Required action: Using the material below, set down only the line containing "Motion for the" and the lines after it, unchanged.

Data segment:
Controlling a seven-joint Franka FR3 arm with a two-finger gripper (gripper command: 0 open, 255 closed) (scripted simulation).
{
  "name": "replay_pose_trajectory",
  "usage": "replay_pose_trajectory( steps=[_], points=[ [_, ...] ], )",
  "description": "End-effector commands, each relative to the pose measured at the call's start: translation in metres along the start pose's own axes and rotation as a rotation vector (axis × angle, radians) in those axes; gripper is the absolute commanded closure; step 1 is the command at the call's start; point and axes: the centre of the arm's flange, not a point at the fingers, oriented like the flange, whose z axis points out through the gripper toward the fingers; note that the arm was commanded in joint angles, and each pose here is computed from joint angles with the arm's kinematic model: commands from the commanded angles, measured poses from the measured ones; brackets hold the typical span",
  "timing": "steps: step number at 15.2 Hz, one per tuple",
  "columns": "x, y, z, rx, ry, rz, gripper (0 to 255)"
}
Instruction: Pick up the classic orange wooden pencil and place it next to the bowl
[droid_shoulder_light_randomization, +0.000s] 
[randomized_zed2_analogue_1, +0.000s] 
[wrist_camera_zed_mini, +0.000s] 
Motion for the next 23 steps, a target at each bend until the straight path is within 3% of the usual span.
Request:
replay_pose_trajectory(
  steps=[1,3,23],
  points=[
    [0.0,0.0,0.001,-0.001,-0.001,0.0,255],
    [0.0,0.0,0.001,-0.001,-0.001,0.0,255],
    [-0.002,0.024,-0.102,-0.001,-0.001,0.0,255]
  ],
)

Task solution:
Motion for the next 23 steps, a target at each bend until the straight path is within 3% of the usual span.
Request:
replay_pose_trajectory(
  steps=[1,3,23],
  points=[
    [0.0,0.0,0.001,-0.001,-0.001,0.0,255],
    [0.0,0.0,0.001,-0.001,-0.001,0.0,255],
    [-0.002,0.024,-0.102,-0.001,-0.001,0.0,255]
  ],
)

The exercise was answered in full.